One of the ways of moving equity capital around the world and into lesser known markets than New York, London, Tokyo, Frankfurt etc has been the development of single-country funds traded on the major exchanges These can be either closed-end – ie of fixed size – and may be traded at a premium or discount to net asset value – or open, with their size determined by demand and price reflecting the underlying asset value.
Specifically they enable investors to focus on one country rather than a rag bag group such as Asia-Pacific or Asia-ex Japan or, worst of all Emerging Markets, a now-absurd concept when the likes of Korea, Pakistan and Chile, plus a dozen others, are bundled up.
So what are investors in Singapore, Greater China (whatever that means), Asian Tigers (a 1980s species?), Indonesia and Chile now to make of the fact that these places, and Israel, no longer exist? That’s is, at least in the books of Aberdeen Asset Management, a company with a long history of investing in Asian markets.

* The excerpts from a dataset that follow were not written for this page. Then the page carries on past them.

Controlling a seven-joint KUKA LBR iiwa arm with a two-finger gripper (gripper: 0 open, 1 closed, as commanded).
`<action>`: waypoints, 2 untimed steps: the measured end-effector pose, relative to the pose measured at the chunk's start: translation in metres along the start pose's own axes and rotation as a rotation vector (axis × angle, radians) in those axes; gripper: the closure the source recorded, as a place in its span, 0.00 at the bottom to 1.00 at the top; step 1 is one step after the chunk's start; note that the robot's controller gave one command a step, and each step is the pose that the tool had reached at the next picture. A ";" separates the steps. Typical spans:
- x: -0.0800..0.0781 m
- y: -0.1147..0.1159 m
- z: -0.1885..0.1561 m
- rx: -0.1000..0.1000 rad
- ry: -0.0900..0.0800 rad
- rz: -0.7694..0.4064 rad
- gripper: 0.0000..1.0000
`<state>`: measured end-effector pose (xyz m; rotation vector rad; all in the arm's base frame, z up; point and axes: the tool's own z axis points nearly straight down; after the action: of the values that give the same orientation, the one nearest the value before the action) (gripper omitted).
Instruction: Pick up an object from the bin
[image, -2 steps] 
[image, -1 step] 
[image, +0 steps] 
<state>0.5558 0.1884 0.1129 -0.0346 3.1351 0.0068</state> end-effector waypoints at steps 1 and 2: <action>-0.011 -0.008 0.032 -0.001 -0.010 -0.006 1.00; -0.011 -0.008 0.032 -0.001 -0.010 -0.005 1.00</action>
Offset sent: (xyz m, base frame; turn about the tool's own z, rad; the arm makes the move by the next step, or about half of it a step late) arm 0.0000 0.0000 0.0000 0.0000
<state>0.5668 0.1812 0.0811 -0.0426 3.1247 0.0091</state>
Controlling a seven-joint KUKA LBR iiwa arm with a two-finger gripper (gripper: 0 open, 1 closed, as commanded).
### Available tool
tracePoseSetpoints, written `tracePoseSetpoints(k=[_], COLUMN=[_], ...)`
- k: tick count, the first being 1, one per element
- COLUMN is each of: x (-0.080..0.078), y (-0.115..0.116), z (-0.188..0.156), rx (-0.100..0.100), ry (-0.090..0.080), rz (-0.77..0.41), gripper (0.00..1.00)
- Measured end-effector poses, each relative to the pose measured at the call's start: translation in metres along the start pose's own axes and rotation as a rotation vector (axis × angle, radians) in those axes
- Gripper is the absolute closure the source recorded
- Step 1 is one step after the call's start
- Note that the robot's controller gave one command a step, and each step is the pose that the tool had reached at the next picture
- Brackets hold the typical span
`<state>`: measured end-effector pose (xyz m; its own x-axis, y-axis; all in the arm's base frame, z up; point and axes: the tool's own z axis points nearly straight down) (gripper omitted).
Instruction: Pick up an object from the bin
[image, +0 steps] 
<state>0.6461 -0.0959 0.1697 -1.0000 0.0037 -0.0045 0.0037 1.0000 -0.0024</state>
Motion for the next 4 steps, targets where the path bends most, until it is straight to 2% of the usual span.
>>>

These investors have just learned that from April 30, they have all been told that their supposedly well-focused investment has been merged into the Chile Fund and its name changed to Emerging Markets Equity Income Fund.

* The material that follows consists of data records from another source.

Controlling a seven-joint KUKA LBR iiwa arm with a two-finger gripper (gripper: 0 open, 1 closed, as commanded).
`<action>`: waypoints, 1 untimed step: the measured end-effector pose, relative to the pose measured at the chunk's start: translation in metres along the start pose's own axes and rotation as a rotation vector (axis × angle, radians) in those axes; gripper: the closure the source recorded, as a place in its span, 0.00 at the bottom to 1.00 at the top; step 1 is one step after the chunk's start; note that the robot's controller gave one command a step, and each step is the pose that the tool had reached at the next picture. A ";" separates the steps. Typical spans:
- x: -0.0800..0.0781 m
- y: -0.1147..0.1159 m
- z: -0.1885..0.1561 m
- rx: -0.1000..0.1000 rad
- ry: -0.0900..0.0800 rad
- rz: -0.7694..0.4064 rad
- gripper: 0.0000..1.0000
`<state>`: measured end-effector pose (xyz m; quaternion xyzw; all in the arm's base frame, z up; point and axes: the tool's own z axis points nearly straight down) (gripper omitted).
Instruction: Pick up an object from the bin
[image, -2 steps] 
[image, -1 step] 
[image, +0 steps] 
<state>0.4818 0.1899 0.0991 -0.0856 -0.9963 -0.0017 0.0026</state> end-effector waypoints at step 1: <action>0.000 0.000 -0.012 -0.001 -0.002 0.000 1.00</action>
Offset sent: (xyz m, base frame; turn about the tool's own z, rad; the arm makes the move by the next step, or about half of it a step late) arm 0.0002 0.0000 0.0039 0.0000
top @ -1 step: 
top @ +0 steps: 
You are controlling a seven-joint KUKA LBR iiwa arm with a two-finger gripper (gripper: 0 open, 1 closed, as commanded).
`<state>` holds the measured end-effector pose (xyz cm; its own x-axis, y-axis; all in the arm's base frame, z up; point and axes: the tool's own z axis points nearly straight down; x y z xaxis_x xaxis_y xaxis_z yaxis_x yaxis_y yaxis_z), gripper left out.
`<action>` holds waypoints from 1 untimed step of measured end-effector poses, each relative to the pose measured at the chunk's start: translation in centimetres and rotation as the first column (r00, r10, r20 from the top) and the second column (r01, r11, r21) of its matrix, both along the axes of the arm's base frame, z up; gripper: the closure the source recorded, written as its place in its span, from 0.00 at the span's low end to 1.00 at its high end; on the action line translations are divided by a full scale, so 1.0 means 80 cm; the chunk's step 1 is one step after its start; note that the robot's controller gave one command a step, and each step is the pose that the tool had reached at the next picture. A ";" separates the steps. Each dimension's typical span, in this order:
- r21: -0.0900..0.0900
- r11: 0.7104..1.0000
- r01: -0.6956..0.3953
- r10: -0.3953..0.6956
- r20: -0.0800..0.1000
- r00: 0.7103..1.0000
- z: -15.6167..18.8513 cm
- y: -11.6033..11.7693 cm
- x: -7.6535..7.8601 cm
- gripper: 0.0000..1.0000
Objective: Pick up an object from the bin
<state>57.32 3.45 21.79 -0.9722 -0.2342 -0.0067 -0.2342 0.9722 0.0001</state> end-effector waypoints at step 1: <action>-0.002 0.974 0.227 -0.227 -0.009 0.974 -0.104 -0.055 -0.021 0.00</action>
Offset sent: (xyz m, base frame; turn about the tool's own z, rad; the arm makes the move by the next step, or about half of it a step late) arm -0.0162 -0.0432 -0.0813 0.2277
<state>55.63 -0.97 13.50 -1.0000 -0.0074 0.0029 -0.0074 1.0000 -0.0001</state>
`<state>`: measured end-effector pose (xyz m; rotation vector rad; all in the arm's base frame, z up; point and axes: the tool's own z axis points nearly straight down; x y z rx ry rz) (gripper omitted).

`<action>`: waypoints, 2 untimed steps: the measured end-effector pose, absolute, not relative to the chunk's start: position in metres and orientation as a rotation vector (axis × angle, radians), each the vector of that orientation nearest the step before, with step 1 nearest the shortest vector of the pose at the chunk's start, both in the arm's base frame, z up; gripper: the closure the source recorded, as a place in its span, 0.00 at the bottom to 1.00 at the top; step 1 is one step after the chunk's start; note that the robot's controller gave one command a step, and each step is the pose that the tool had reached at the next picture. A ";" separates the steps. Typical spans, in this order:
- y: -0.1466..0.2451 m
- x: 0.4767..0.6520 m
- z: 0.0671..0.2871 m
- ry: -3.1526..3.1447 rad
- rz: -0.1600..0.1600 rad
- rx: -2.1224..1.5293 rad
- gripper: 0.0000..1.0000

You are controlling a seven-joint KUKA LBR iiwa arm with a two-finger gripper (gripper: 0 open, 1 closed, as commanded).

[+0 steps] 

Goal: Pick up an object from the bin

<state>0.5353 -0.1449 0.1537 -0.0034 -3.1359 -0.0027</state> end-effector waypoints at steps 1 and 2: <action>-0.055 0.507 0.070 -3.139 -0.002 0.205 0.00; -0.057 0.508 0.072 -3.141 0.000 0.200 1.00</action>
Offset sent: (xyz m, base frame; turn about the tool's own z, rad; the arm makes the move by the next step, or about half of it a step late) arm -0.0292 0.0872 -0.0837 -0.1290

Doubtless this was all approved by the votes of those on the inside track. Doubtless there is plenty of tiny print in the articles which allows blue to be the new pink. Doubtless it is “justified” by claims that the discount to net asset value will be reduced and thus of benefit to the holders. They also promise a cap on fees. But all this is simply a reminder that the funds were dishonestly marketed in the first instance and the discounts to net asset value were at least in part a reflection of bad and high cost management.
Investors who presumably chose focused funds deliberately now have the Hobson’s Choice of sticking with a fund which is not invested as they had been promised, or going to the expense of liquidating their investment at whatever the discount to NAV it may be.
Either way, they lose and the snake oil-selling fund managers carry on collecting fees. And the vast regulatory bureaucracy shuffles paper.